## TASK:
Lines from the listing below that contain the string "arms" are to be reported.

==*==

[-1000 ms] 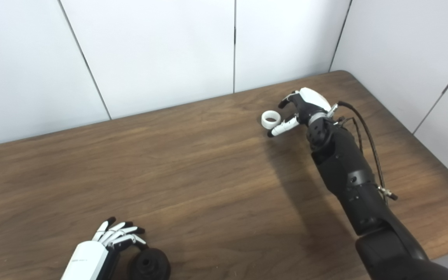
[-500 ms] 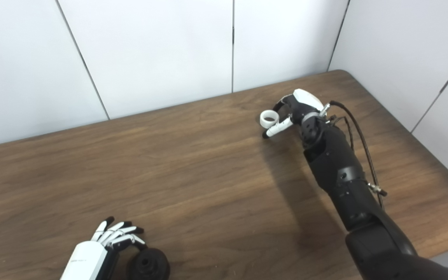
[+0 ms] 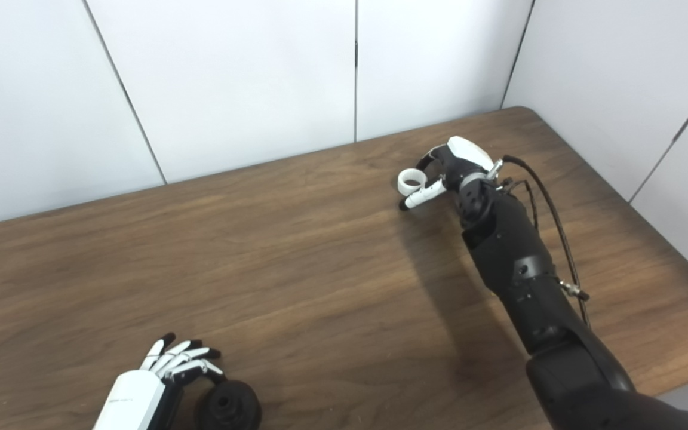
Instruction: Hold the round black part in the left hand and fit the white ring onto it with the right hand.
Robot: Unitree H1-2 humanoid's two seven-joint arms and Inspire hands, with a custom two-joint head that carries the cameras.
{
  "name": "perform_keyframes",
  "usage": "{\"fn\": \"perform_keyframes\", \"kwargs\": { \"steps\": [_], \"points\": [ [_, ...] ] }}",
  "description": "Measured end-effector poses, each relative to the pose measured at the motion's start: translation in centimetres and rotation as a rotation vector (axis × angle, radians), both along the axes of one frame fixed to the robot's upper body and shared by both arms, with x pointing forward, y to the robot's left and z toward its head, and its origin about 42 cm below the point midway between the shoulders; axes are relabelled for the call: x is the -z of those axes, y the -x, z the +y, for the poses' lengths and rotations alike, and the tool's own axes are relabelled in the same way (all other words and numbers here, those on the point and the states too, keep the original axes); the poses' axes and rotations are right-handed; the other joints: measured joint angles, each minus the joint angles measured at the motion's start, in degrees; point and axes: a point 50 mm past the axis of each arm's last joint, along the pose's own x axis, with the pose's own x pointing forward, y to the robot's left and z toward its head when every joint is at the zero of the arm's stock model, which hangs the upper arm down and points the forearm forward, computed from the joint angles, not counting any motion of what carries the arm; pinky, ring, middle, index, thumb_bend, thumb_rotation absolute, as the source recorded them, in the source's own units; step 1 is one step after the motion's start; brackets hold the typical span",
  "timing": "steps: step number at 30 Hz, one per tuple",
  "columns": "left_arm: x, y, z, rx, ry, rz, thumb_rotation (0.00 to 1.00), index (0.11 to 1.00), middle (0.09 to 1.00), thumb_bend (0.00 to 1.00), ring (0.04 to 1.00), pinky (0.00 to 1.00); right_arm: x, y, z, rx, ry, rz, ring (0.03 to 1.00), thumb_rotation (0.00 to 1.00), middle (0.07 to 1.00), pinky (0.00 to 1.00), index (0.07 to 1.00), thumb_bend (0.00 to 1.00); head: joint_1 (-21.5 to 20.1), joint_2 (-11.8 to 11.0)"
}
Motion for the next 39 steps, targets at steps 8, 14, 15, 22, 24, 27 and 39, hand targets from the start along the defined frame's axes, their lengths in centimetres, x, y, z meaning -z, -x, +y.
{"fn": "perform_keyframes", "kwargs": {
  "steps": [8, 14, 15, 22, 24, 27, 39],
  "points": [
    [0.0, 0.0, 0.0, -0.001, -0.001, 0.001, 0.05, 0.484, 0.766, 0.52, 0.862, 0.97, -0.1, 0.0, -0.1, 0.002, -0.009, -0.001, 1.0, 0.23, 0.932, 1.0, 0.646, 0.81, 0.0, 0.0],
    [0.0, 0.0, -0.1, -0.001, 0.0, 0.001, 0.05, 0.484, 0.766, 0.52, 0.86, 0.96, -0.2, 0.0, 0.1, -0.009, -0.031, -0.011, 0.997, 0.14, 0.884, 1.0, 0.49, 0.53, 0.1, 0.2],
    [0.0, 0.0, -0.1, -0.001, 0.0, 0.001, 0.05, 0.484, 0.767, 0.52, 0.862, 0.96, -0.2, 0.0, 0.3, -0.014, -0.032, -0.013, 0.995, 0.14, 0.869, 1.0, 0.488, 0.53, 0.1, 0.2],
    [0.0, 0.0, -0.2, -0.007, -0.001, 0.004, 0.05, 0.484, 0.765, 0.52, 0.861, 0.97, -0.5, 0.1, 0.4, -0.038, 0.0, -0.017, 1.0, 0.13, 0.856, 1.0, 0.486, 0.52, 0.3, 0.3],
    [0.0, 0.0, -0.3, -0.009, 0.0, 0.005, 0.05, 0.484, 0.767, 0.52, 0.863, 0.96, -0.5, 0.2, 0.3, -0.043, 0.001, -0.015, 1.0, 0.13, 0.854, 1.0, 0.486, 0.52, 0.4, 0.3],
    [-0.1, 0.0, -0.4, -0.009, -0.001, 0.004, 0.05, 0.484, 0.768, 0.52, 0.864, 0.97, -0.4, 0.3, 0.3, -0.05, 0.004, -0.019, 1.0, 0.13, 0.856, 1.0, 0.486, 0.52, 0.5, 0.4],
    [-0.2, 0.1, -0.9, -0.01, -0.011, -0.003, 0.05, 0.484, 0.768, 0.52, 0.864, 0.98, -0.9, 2.2, 0.9, -0.147, -0.004, -0.025, 0.988, 0.13, 0.849, 1.0, 0.486, 0.52, 4.9, 1.2]
  ]
}}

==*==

## WRITTEN SOLUTION:
Robot: Unitree H1-2 humanoid's two seven-joint arms and Inspire hands, with a custom two-joint head that carries the cameras.
  "description": "Measured end-effector poses, each relative to the pose measured at the motion's start: translation in centimetres and rotation as a rotation vector (axis × angle, radians), both along the axes of one frame fixed to the robot's upper body and shared by both arms, with x pointing forward, y to the robot's left and z toward its head, and its origin about 42 cm below the point midway between the shoulders; axes are relabelled for the call: x is the -z of those axes, y the -x, z the +y, for the poses' lengths and rotations alike, and the tool's own axes are relabelled in the same way (all other words and numbers here, those on the point and the states too, keep the original axes); the poses' axes and rotations are right-handed; the other joints: measured joint angles, each minus the joint angles measured at the motion's start, in degrees; point and axes: a point 50 mm past the axis of each arm's last joint, along the pose's own x axis, with the pose's own x pointing forward, y to the robot's left and z toward its head when every joint is at the zero of the arm's stock model, which hangs the upper arm down and points the forearm forward, computed from the joint angles, not counting any motion of what carries the arm; pinky, ring, middle, index, thumb_bend, thumb_rotation absolute, as the source recorded them, in the source's own units; step 1 is one step after the motion's start; brackets hold the typical span",

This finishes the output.